Platelets that aggregate at the wound surface undergo viscous metamorphosis under the influence of thrombin. During the process of viscous metamorphosis, blood clotting factors, serotonin, histamine, adrenaline, kinins, nucleotides, and enzymes are released from platelets; platelet aggregation Becomes irreversible. The release of these factors from platelets promotes secondary narrowing of the damaged vessel. In parallel, the reaction of fibrin formation occurs. Fibrin fibers and subsequent retraction of the blood clot compact the hemostatic thrombus, which leads to the final cessation of bleeding.
Scheme 2. Coagulation mechanism of hemostasis.
Coagulation mechanism
(Scheme 2) occurs with injury to large arteries and veins following the limitation of blood loss as a result of vascular spasm, especially of the muscular type. However, in this case, platelets are the first to attach to the site of damage to the vessel wall. At the same time, the blood coagulation system is activated as a result of the complex interaction of plasma and cellular procoagulants, which occurs as a proenzyme-enzyme cascade transformation, and fibrin is formed. Blood cells are drawn into the fibrin network, a blood clot is formed, which reduces or completely prevents blood loss). The final stage is retraction of the blood clot, which lasts several hours. As a result of retraction, the hemostatic thrombus becomes more reliable. In this case, serum rich in thrombin is released from the clot.
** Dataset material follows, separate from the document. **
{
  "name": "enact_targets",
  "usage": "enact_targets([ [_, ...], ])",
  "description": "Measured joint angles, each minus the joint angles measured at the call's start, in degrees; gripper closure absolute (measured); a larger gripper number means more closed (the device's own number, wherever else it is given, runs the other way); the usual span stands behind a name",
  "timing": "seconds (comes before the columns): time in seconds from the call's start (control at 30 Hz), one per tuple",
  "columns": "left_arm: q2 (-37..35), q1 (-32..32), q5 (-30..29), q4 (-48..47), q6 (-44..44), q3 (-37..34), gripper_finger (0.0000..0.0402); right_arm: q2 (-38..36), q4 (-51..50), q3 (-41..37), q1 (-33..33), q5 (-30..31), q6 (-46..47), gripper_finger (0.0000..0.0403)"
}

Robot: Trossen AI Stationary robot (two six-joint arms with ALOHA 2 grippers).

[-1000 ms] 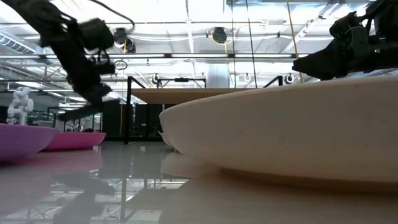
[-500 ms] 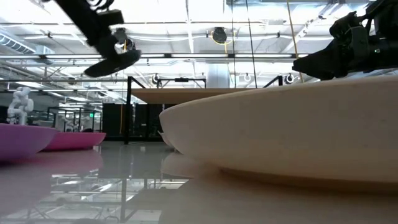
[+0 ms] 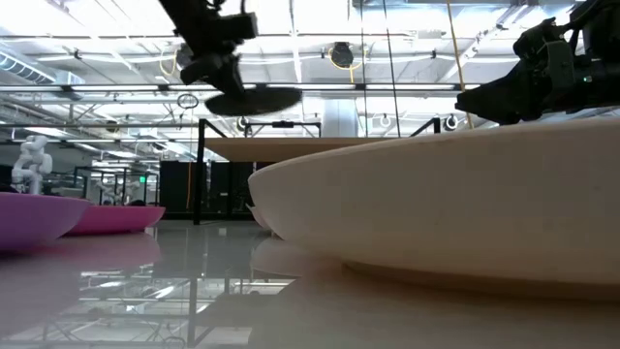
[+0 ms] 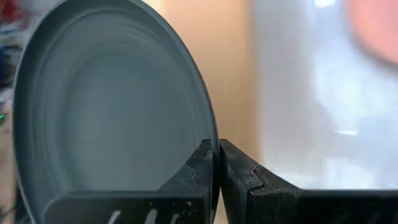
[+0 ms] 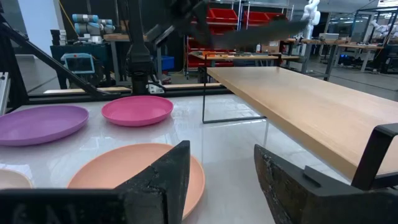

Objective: Place and stack plates onto a shelf
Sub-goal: Put the top black plate on the shelf, then stack the light pink plate on top of the black plate on the shelf

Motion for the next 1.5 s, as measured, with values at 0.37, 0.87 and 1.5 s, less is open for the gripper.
enact_targets([
  [0.37, 4.58, 1.67, 3.92, 0.24, 0.42, 0.25, 0.0387, 0.0, 0.01, 0.0, 0.01, 0.0, -0.01, 0.0243],
  [0.87, 4.41, 5.84, 5.11, 0.81, -5.15, 0.27, 0.0304, 0.02, 0.02, 0.0, 0.02, 0.0, -0.01, 0.0243],
  [1.5, -13.29, 2.4, 6.3, 0.53, -11.17, 0.25, 0.0289, 0.02, 0.0, 0.0, 0.01, 0.0, -0.01, 0.0243],
])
Disseminated intravascular coagulation (DIC) is a syndrome that can occur in various pathological conditions (acute hemolysis, infectious processes, intoxication, antigen-antibody reaction, etc.). Both vascular-platelet and coagulation factors take part in its development.
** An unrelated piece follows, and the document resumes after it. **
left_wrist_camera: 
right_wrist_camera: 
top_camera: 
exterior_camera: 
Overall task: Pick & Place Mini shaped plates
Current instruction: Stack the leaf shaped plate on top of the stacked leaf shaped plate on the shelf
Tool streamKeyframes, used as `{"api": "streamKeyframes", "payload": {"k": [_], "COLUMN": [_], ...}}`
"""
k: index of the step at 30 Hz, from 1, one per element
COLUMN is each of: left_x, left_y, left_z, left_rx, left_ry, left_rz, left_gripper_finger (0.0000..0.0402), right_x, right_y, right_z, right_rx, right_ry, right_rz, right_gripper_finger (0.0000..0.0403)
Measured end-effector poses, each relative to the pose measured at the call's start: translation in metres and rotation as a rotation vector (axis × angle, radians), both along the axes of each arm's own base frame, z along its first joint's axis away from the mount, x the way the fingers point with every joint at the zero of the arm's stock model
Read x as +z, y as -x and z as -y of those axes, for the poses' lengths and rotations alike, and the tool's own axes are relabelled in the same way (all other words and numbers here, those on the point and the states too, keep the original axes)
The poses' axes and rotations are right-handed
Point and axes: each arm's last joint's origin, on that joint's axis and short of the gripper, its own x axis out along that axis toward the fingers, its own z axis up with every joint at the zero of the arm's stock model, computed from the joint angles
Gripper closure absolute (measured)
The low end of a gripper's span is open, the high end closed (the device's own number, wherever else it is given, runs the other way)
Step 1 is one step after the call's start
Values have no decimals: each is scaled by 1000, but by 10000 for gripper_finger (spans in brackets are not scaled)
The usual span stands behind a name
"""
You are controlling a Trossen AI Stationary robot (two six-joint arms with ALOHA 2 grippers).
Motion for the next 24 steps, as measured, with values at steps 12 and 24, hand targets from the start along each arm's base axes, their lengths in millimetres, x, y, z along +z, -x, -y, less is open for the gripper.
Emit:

Impaired hemostasis due to defects in individual components of its system - see table.
Hemostasis test for pregnant women
The threat of large blood loss during childbirth is the main criterion that guides the obstetrician-gynecologist when prescribing a hemostasis test for a pregnant woman. However, in addition to this, a hemostasiogram can be prescribed by the doctor monitoring the course of pregnancy in the case when the patient develops gestosis or has uterine hypertonicity, there is a threat of miscarriage, or there is a delay in intrauterine development of the child. A hemostasis test is usually prescribed even if the pregnancy is multiple. When observed by an obstetrician-gynecologist in a medical clinic, a woman undergoes all necessary examinations during pregnancy.
Research methods
G.'s condition is identified by coagulogram indicators (see), as well as on the basis of tests that determine: the state of resistance of the vascular wall, bleeding time (see), both primary and secondary, the volume of blood lost, aspirin tolerance, the strength of early fixation platelet plugs in vessels, the number of platelets, their functional activity (ability for adhesion in vitro and in vivo, ADP-, collagen- and thrombin-aggregation).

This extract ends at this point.